• _BRIEF_: Among the lines below, some may hold the word "named"; state how many do, giving only the number.

(Records from a collection)

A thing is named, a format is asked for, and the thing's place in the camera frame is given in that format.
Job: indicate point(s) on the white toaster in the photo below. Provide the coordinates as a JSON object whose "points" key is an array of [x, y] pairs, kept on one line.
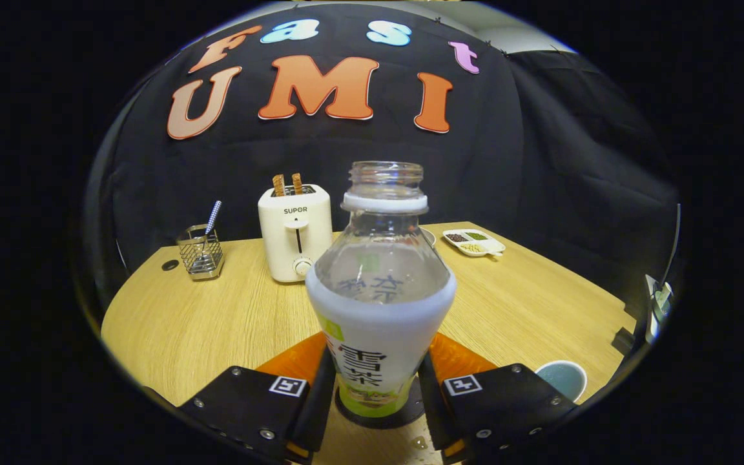
{"points": [[294, 239]]}

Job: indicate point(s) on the clear bottle with white label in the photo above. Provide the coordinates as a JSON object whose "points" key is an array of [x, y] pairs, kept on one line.
{"points": [[378, 336]]}

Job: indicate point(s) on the white plastic object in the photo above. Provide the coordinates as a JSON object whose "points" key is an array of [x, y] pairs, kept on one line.
{"points": [[659, 303]]}

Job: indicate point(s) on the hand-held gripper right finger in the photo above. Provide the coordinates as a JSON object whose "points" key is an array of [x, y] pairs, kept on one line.
{"points": [[430, 416]]}

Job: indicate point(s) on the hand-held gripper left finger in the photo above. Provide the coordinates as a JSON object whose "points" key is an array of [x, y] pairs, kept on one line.
{"points": [[318, 420]]}

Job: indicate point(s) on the black table grommet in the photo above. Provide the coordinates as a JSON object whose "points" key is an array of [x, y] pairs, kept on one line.
{"points": [[170, 265]]}

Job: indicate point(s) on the brown toast slice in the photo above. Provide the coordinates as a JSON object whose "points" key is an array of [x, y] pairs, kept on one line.
{"points": [[278, 186], [297, 183]]}

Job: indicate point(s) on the black backdrop cloth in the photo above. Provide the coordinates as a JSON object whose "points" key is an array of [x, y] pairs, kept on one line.
{"points": [[540, 161]]}

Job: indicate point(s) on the dark brown round coaster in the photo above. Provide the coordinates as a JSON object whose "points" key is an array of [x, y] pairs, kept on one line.
{"points": [[382, 422]]}

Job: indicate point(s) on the white divided spice dish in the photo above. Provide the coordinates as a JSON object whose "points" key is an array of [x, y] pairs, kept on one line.
{"points": [[474, 243]]}

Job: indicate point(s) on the round white plate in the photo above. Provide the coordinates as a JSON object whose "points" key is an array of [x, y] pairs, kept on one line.
{"points": [[430, 236]]}

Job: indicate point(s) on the white cup with blue inside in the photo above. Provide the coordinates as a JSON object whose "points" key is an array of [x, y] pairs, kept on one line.
{"points": [[562, 381]]}

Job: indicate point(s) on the wooden table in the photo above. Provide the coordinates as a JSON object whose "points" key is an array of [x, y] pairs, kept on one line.
{"points": [[217, 323]]}

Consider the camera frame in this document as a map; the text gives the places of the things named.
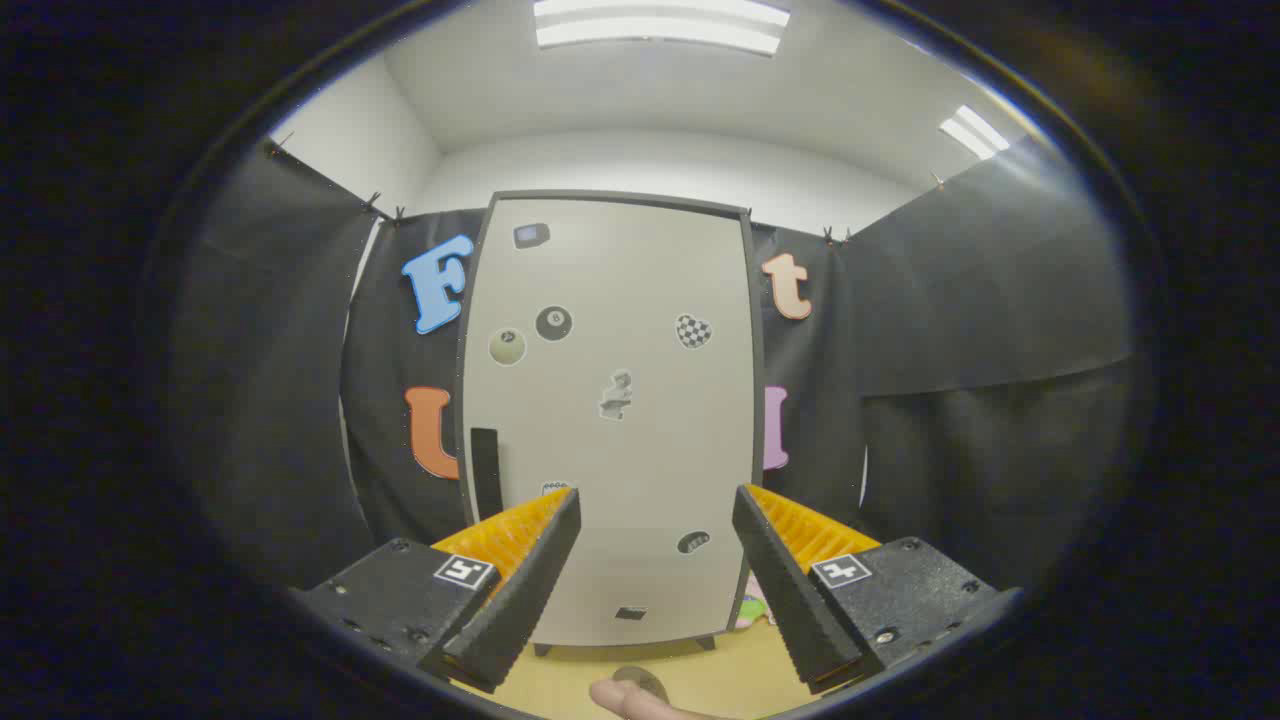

• _RESPONSE BOX_: 2